Lynn is the co-author with Reid Wilson of  Anxious Kids, Anxious Parents: 7 Ways to Stop the Worry Cycle and Raise Courageous and Independent Children  and the companion book  Playing with Anxiety: Casey’s Guide for Teens and Kids . She presents internationally to mental health and medical providers, educators, school nurses, and parents. She is regularly featured on television and public radio, including Katie Couric and Morning Edition. Books and DVDs will be available for purchase.
Reading List
Community Discussion
"Talk. They Hear You" is an education campaign by the Fairfax-Falls Church Community Services Board's Wellness, Health Promotion & Prevention team for parents of 9 to 15-year-olds and adults who work with them. According to Fairfax County Youth Survey data, about 16.1 percent of eighth grade students say they have tried alcohol; by grade 12, that number jumps to 54.3 percent. Small, ongoing conversations can do a lot to prevent underage drinking.

This presentation is for parents of 9 to 15-year-olds and adults who work with them. Learn:
  • How to tell if your child is drinking alcohol.
  • Consequences of underage drinking.
  • What you can do to prevent your child from drinking.
  • Why small conversations make a big impression.
  • Why you should talk with your child about alcohol.
  • Why your child might start drinking.

The discussion will be held Thursday, January 31, 6-7:30 pm. Admission is free, but preregistration is required through the McLean Community Center (Activity No. 1001.319) .
Community Read
The McLean HS PTSA is partnering with MHS Student Services to offer a Pyramid-Wide book talk series and author event on  The Self-Driven Child, The Science and Sense of Giving Your Kids More Control Over Their Lives  by William Stixrud, PhD, and Ned Johnson. The Self-Driven Child  empowers parents with practical tools to help their children reduce stress and anxiety, while building capacity for resilience, success, and optimal development. The strategies shared in the book are relevant for parents of children of ALL ages.

Kathleen Otal, counselor at McLean High School, will lead three book talks in the pyramid throughout the year. Two have already taken place, but on March 9, 7-8:30 pm, we'll hear from William Stixrud and Ned Johnson in McLean's auditorium . Even if you don't have time to read the entire book or didn't come to the previous book talks, you will learn valuable parenting strategies that will help your child develop the skills to succeed!
Angst Weekly Tip from Angst Weekly

Let's be honest, we all know the drill. Our New Year's resolutions are lucky to last through the first few months of the new year. Here are few alternative resolutions to start off your year right, especially if you struggle with a mental illness. 
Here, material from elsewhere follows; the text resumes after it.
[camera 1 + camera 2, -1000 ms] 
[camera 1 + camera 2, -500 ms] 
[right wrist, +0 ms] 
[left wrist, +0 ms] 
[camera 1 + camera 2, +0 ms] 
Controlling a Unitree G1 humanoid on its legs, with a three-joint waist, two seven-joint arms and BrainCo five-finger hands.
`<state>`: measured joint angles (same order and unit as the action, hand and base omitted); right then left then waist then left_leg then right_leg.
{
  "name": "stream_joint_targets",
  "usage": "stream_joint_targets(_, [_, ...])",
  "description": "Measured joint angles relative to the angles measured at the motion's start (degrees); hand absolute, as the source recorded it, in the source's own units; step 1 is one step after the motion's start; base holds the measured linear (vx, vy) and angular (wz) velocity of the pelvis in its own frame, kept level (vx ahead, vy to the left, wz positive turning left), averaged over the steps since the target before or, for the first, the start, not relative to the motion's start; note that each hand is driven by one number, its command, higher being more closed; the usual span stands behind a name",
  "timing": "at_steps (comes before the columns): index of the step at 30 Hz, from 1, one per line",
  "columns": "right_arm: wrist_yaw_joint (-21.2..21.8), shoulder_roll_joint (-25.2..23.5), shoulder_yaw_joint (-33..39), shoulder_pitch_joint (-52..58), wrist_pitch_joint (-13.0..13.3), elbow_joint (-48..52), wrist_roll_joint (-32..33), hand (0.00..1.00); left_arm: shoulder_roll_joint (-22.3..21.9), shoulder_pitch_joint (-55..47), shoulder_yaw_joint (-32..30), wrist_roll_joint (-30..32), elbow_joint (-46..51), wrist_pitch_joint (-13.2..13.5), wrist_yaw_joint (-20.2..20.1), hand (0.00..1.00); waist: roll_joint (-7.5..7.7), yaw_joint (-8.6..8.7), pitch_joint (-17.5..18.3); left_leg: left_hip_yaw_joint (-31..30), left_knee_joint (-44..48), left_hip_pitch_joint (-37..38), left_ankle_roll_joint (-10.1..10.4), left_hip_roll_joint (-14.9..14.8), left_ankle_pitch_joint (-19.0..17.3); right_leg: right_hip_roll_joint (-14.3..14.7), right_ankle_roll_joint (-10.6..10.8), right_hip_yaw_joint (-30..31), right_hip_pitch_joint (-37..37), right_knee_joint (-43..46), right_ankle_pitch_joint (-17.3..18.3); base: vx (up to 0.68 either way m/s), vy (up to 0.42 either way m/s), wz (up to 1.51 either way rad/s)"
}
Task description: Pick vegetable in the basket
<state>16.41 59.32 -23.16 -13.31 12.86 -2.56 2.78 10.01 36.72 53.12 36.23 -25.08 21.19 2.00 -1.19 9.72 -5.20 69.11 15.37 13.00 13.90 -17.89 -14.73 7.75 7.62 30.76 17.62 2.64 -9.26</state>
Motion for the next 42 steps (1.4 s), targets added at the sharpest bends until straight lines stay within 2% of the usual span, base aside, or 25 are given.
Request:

  1. Try setting New Year’s self-care goals. Keep your mental health in mind when setting your resolutions. Your self-care should be a priority. 
  2. Set smaller, more attainable goals. A step-by-step goal guide can be more satisfactory than one, unattainable resolution. 
  3. Put yourself first. Your mental and physical health is most important. 
  4. Start small. Once those small goals are met, you can set even more!
  5. Spread them out. Check in with your goals throughout the year to set new ones or readjust. 
  6. Do nothing! You don't have to make resolutions, especially if you set goals just fine throughout the year. 
  7. Accept where you are. Don't compare your goals and resolutions with others. If you don't meet them, don't blame yourself. We're all human. 
  8. Celebrate who you are. Your goals should reflect and respect who you are.